### Assignment:
Your answer should be the lines of the listing that contain the word "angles".

[Opening Recorded information section]

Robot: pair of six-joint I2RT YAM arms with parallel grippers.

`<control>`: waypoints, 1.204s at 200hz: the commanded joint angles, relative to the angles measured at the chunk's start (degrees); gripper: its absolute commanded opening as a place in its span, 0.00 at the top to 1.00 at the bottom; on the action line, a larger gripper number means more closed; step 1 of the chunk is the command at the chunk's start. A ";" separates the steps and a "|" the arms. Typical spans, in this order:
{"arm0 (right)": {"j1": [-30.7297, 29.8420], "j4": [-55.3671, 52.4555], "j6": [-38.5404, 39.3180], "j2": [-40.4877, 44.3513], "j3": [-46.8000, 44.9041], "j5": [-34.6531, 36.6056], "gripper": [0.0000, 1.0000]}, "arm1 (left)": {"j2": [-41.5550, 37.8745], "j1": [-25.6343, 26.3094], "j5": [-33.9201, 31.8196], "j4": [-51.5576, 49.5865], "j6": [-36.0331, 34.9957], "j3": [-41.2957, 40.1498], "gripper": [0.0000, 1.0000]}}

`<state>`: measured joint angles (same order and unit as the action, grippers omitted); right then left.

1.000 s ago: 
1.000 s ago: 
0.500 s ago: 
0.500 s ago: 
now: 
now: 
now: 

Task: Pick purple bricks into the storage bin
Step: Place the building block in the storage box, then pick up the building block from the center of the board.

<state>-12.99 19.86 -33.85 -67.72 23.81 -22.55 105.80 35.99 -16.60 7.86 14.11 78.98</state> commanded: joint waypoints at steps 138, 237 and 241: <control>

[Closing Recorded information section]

### Solution below:
`<control>`: waypoints, 1.204s at 200hz: the commanded joint angles, relative to the angles measured at the chunk's start (degrees); gripper: its absolute commanded opening as a place in its span, 0.00 at the top to 1.00 at the bottom; on the action line, a larger gripper number means more closed; step 1 of the chunk is the command at the chunk's start. A ";" separates the steps and a "|" the arms. Typical spans, in this order:
`<state>`: measured joint angles (same order and unit as the action, grippers omitted); right then left.

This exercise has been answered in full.